» **PROBLEM TO WORK ON**: When a line below holds the string "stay", show that line.

(Collected data entries)
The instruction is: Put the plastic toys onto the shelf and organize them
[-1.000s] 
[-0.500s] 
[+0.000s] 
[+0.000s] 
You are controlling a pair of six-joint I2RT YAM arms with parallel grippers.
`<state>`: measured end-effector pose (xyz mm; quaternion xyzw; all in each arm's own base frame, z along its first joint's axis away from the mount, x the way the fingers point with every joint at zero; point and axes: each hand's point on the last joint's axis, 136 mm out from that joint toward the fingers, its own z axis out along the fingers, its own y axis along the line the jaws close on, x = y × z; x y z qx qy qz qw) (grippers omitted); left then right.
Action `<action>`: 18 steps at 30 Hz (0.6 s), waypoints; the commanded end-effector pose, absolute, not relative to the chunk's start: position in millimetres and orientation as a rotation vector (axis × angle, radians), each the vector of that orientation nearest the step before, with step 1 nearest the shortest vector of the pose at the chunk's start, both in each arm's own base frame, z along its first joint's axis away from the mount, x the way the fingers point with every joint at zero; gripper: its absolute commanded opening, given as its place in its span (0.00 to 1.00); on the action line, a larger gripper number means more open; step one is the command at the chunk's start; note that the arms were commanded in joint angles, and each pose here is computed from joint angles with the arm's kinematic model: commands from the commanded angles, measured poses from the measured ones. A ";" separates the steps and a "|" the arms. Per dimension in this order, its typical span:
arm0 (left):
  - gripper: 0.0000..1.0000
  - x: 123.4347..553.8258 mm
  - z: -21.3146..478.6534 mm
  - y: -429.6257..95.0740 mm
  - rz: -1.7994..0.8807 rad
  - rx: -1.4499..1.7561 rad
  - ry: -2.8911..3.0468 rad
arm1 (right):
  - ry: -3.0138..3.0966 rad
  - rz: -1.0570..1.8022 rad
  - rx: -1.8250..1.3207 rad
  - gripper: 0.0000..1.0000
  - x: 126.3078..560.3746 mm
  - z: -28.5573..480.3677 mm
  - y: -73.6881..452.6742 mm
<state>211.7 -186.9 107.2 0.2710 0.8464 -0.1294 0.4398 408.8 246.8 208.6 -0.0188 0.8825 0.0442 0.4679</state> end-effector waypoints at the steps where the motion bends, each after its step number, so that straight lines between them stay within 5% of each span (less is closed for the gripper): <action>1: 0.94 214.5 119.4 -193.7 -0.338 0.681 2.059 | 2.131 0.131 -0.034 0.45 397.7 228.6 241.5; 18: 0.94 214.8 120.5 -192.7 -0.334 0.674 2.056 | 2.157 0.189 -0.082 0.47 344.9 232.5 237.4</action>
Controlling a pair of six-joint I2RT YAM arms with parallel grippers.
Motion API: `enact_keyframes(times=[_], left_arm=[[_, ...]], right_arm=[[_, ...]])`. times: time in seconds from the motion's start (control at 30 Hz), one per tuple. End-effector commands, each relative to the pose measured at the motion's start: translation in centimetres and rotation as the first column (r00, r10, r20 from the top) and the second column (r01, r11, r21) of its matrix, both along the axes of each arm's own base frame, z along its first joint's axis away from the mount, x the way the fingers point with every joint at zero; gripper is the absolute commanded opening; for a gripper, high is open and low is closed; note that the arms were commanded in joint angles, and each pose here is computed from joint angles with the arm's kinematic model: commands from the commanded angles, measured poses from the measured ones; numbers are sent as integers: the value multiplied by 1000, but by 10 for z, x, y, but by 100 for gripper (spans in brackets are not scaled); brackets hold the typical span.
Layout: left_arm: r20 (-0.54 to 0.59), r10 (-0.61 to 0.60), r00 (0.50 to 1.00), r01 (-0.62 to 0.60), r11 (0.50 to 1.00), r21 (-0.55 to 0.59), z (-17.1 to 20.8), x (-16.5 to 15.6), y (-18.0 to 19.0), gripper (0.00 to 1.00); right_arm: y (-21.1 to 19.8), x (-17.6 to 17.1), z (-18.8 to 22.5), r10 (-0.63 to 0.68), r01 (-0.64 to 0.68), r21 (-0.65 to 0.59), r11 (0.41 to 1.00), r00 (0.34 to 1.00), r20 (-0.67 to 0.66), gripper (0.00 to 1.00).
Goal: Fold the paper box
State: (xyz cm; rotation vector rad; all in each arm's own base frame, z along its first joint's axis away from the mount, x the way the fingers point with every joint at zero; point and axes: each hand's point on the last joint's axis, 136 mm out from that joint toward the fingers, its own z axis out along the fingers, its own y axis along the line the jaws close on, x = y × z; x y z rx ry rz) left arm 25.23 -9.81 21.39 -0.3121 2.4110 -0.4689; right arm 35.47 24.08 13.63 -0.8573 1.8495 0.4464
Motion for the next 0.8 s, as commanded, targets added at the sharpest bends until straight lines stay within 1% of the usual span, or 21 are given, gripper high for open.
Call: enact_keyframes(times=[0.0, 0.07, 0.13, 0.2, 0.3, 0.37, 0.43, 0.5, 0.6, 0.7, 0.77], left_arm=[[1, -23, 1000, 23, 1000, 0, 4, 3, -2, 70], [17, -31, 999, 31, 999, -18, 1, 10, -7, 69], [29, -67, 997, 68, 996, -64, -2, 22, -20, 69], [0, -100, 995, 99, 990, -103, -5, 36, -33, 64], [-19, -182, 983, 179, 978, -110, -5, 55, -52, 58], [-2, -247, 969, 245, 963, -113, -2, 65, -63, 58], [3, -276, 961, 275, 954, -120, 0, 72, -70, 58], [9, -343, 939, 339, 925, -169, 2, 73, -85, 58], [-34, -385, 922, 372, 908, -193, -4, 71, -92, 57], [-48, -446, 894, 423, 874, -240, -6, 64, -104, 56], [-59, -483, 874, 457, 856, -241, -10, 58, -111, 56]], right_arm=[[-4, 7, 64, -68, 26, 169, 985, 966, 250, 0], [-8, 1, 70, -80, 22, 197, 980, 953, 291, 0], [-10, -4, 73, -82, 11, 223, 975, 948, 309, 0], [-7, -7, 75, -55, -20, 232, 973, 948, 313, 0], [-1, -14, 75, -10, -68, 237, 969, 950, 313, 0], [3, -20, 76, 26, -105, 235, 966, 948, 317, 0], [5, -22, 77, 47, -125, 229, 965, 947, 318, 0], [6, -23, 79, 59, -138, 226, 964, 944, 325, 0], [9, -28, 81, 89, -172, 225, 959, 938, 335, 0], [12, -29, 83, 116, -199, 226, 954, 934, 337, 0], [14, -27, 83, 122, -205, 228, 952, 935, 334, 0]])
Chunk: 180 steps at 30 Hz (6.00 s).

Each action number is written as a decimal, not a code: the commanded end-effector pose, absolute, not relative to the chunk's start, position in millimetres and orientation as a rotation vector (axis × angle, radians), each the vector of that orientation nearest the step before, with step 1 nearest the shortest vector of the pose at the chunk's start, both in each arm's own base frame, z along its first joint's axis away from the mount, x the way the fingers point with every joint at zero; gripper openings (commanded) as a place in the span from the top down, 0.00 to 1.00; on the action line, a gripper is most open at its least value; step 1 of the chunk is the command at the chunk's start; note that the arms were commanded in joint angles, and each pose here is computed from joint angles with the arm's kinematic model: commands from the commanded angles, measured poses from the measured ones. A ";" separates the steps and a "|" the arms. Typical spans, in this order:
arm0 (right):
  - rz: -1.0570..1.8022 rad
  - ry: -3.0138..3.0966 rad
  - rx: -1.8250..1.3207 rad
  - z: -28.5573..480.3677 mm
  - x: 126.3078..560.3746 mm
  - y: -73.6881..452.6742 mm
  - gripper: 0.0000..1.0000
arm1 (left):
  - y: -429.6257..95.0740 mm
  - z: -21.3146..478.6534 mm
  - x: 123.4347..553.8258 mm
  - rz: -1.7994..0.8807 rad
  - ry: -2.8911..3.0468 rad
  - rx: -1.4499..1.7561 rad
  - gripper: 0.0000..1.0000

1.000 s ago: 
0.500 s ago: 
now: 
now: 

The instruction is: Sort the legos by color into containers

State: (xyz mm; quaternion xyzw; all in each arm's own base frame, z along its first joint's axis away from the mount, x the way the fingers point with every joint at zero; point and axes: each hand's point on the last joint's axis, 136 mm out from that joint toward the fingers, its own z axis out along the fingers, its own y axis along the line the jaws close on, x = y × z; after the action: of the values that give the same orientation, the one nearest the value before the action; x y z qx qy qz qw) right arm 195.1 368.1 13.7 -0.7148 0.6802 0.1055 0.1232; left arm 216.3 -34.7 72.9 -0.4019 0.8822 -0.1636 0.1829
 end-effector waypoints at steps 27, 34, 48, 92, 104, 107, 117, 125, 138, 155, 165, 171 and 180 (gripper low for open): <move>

» **TASK SOLUTION**:
<state>211.7 -186.9 107.2 0.2710 0.8464 -0.1294 0.4398 408.8 246.8 208.6 -0.0188 0.8825 0.0442 0.4679</state> end-effector waypoints at the steps where the motion bends, each after its step number, so that straight lines between them stay within 5% of each span (less is closed for the gripper): <action>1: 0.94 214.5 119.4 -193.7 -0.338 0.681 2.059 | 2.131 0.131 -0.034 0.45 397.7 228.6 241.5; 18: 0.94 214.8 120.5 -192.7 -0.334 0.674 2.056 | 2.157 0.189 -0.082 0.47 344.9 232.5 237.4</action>
Motion for the next 0.8 s, as commanded, targets added at the sharpest bends until straight lines stay within 1% of the usual span, or 21 are given, gripper high for open.

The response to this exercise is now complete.